LNFA intends to file with the SEC a Registration Statement on Form S-4 (as amended, the “Registration Statement”), which will include a preliminary proxy statement/prospectus of LNFA, in connection with the Business Combination and related matters. After the Registration Statement is declared effective, LNFA will mail a definitive proxy statement/prospectus and other relevant documents to its shareholders. LNFA’s shareholders and other interested persons are advised to read, when available, the preliminary proxy statement/prospectus, and amendments thereto, and definitive proxy statement/prospectus in connection with LNFA’s solicitation of proxies for its shareholders’ meeting to be held to approve the Business Combination and related matters because the proxy statement/prospectus will contain important information about LNFA, ZeroFox and IDX and the proposed Business Combination.
 
The definitive proxy statement/prospectus will be mailed to shareholders of LNFA as of a record date to be established for voting on the proposed Business Combination and related matters.
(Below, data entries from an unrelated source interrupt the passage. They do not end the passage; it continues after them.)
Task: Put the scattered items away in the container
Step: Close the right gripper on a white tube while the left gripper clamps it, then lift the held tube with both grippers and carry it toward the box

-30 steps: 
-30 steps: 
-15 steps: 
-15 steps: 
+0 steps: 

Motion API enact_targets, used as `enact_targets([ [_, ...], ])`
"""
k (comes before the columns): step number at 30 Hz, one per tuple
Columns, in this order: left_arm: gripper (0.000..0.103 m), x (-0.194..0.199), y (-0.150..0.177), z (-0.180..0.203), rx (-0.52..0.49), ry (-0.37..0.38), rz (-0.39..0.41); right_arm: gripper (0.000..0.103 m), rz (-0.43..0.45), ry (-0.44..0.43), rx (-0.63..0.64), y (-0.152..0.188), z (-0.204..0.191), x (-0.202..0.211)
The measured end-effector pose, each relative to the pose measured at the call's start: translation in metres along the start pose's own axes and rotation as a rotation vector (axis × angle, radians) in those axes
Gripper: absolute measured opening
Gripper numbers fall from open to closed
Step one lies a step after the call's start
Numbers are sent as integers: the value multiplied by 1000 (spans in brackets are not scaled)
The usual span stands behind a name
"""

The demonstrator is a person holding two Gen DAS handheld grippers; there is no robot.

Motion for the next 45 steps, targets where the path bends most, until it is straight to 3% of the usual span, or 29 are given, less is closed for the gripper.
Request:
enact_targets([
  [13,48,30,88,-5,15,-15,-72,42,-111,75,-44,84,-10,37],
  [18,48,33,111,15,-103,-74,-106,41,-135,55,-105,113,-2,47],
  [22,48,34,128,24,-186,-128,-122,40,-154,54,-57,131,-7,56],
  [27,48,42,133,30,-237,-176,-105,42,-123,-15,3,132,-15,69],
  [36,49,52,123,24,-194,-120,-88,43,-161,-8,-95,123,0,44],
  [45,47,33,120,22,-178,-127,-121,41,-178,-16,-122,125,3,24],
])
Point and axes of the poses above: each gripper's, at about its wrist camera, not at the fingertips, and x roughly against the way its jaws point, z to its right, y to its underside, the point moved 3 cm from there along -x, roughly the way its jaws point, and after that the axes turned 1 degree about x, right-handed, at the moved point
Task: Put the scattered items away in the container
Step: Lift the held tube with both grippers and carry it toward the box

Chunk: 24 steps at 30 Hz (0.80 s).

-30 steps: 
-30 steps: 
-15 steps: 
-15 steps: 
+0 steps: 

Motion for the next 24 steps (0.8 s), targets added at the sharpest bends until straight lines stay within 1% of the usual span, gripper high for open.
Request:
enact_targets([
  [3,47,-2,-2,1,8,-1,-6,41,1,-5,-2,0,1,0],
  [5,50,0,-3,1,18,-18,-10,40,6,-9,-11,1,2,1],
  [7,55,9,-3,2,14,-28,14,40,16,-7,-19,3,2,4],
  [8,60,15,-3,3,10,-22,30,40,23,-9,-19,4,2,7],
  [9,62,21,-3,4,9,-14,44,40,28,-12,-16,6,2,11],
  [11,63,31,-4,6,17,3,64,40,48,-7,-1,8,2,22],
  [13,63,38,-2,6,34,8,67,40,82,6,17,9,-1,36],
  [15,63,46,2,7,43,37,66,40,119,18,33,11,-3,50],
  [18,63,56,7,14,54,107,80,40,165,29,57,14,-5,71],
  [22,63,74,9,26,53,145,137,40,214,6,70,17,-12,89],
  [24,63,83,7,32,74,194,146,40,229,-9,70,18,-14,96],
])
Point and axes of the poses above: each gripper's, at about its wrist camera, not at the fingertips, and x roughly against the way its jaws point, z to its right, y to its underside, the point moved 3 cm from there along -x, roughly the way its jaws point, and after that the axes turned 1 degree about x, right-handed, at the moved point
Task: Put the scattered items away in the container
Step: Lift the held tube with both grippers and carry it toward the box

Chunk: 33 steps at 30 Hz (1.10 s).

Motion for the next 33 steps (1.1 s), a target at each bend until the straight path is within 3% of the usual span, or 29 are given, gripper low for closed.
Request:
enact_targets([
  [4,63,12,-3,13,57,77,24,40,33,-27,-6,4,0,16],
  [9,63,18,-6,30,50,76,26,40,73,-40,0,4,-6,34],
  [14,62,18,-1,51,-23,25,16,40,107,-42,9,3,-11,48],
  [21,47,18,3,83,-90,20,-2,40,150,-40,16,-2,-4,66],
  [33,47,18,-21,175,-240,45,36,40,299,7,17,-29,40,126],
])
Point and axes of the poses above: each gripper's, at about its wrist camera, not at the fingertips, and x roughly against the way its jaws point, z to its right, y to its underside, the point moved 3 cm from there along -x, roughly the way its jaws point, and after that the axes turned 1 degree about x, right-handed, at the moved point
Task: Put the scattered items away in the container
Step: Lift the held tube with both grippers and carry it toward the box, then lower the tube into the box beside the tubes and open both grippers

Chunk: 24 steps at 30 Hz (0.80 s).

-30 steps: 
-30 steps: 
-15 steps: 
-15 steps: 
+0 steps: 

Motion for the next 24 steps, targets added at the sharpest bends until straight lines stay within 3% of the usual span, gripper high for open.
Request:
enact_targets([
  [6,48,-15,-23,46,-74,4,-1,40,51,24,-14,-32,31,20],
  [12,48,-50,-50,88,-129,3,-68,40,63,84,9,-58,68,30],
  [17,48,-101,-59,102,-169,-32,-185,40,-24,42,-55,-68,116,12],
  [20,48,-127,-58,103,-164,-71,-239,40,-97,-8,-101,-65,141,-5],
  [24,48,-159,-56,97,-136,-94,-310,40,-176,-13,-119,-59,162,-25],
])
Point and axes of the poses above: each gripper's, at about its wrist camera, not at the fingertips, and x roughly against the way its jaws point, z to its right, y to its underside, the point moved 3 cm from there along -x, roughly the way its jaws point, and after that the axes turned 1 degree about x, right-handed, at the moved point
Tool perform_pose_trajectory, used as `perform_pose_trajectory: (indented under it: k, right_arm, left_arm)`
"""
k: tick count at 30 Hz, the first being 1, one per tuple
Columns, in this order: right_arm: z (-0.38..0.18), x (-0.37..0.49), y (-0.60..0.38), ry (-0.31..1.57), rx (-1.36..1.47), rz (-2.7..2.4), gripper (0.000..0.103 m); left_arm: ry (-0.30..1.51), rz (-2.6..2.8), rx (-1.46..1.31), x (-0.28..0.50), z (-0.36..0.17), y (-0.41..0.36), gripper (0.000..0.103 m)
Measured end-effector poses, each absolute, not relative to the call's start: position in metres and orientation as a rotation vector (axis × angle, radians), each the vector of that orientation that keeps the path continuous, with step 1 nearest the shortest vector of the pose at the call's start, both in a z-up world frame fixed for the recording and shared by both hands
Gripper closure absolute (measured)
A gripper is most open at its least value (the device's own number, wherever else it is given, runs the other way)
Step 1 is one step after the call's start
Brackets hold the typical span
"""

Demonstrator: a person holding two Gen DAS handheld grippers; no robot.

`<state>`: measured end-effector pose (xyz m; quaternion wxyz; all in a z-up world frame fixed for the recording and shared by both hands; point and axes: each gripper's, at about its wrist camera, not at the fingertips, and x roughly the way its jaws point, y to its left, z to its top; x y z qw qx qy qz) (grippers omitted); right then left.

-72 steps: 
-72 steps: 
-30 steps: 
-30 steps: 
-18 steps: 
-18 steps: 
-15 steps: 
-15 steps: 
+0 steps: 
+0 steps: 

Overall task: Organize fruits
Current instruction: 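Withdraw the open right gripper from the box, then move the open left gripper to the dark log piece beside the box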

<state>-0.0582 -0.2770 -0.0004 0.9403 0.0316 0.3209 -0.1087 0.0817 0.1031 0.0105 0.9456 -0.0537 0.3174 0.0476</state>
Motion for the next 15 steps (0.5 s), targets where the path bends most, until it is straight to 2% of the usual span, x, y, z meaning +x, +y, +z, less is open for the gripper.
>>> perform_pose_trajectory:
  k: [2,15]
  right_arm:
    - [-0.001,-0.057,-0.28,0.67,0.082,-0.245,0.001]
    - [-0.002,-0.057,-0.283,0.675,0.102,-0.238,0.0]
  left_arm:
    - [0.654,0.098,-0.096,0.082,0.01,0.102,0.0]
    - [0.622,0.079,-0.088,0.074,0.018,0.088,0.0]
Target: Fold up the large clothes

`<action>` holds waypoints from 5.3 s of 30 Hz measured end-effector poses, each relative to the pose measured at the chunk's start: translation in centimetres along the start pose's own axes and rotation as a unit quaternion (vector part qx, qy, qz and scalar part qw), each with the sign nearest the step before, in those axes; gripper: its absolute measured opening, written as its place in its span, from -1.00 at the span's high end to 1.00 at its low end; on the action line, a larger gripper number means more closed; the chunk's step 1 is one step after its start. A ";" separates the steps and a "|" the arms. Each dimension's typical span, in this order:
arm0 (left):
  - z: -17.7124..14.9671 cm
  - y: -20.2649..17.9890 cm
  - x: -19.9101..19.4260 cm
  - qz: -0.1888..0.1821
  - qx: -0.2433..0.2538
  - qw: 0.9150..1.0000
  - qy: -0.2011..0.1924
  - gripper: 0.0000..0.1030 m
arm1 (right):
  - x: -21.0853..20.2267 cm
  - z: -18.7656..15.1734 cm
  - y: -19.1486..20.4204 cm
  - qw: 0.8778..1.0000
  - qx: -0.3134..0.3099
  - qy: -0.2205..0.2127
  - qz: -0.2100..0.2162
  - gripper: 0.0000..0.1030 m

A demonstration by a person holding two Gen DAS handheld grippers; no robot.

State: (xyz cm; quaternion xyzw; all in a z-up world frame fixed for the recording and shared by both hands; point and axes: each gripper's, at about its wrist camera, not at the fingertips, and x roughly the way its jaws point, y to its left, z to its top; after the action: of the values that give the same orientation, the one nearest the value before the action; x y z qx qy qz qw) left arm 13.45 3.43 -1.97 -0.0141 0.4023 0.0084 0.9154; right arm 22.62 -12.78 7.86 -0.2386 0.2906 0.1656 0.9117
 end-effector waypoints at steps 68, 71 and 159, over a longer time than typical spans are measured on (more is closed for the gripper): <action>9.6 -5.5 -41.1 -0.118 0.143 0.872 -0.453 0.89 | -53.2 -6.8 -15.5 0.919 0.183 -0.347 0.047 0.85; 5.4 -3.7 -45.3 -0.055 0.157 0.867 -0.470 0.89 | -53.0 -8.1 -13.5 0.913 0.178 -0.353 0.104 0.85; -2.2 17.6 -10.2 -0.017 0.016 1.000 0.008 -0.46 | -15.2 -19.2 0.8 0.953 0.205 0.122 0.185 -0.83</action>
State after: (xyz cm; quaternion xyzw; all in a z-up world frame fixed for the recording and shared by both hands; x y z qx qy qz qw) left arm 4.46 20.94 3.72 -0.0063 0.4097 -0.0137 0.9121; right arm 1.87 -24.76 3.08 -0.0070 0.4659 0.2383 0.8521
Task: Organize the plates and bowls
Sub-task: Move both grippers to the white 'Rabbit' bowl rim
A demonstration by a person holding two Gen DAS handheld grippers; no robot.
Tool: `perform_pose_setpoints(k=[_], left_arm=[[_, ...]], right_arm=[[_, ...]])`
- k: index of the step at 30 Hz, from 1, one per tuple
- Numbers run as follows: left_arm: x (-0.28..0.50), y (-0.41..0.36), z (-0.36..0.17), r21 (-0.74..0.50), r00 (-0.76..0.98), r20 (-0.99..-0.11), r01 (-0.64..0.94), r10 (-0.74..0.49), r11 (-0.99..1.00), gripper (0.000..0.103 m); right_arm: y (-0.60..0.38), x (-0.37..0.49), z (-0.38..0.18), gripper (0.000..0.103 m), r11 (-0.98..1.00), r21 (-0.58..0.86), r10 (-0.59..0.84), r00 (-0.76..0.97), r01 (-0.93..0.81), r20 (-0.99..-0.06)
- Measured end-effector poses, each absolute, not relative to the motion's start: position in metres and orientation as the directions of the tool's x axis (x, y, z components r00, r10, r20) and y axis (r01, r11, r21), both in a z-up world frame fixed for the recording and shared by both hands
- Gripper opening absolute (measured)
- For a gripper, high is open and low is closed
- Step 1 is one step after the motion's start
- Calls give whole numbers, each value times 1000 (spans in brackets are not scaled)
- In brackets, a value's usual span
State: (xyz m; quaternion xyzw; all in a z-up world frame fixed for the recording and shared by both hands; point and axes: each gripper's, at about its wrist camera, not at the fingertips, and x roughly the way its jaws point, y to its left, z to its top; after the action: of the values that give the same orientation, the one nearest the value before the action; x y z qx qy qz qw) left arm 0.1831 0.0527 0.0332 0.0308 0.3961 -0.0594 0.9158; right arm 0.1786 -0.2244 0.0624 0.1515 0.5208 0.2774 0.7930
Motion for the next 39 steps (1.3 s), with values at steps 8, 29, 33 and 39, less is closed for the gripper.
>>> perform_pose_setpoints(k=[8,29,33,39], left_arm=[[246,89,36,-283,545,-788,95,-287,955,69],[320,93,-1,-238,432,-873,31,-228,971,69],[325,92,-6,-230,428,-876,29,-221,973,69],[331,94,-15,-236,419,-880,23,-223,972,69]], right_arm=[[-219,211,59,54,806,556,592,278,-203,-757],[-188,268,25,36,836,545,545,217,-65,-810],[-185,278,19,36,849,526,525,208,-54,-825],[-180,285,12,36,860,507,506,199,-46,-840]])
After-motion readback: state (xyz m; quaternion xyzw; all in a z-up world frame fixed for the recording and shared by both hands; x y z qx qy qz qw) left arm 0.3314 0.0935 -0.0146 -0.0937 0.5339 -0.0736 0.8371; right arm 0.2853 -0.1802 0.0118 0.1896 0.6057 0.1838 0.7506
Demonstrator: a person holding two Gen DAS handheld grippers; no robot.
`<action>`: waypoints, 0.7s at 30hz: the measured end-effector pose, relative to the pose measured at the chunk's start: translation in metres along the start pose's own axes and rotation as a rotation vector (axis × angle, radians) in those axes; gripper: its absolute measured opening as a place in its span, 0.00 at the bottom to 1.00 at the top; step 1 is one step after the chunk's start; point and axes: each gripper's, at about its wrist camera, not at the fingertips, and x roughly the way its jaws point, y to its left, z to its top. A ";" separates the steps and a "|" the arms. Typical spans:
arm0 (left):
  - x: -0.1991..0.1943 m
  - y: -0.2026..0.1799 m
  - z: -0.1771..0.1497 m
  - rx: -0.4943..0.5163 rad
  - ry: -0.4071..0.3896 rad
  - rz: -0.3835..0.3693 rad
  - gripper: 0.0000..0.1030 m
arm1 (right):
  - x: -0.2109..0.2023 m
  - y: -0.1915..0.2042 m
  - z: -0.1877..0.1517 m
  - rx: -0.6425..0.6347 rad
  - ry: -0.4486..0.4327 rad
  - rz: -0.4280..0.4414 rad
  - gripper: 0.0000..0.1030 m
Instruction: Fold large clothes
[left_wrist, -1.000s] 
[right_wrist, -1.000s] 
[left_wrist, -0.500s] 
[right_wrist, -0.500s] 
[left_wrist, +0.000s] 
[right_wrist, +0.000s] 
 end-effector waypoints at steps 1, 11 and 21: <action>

Shareholders may obtain copies of the proxy statement/prospectus, when available, without charge, at the SEC’s website at www.sec.gov or by directing a request to: L&F Acquisition Corp., 150 North Riverside Plaza, Suite 5200, Chicago, Illinois 60606.
 
Participants in the Solicitation
 
LNFA, ZeroFox, IDX, JAR Sponsor, LLC and their respective directors, officers and other members of their management and employees may be deemed to be participants in the solicitation of proxies from LNFA’s shareholders with respect to the proposed Business Combination and related matters. Investors and security holders may obtain more detailed information regarding the names, affiliations and interests of the directors and officers of LNFA, ZeroFox and IDX in the proxy statement/prospectus relating to the proposed Business Combination when it is filed with the SEC. These documents may be obtained free of charge from the sources indicated above.
 
No Offer or Solicitation
 
This communication is for informational purposes only and is neither an offer to sell or purchase, nor a solicitation of an offer to sell, buy or subscribe for any securities, nor is it a solicitation of any vote in any jurisdiction pursuant to the Business Combination or otherwise, nor shall there be any sale, issuance or transfer of securities in any jurisdiction in contravention of applicable law.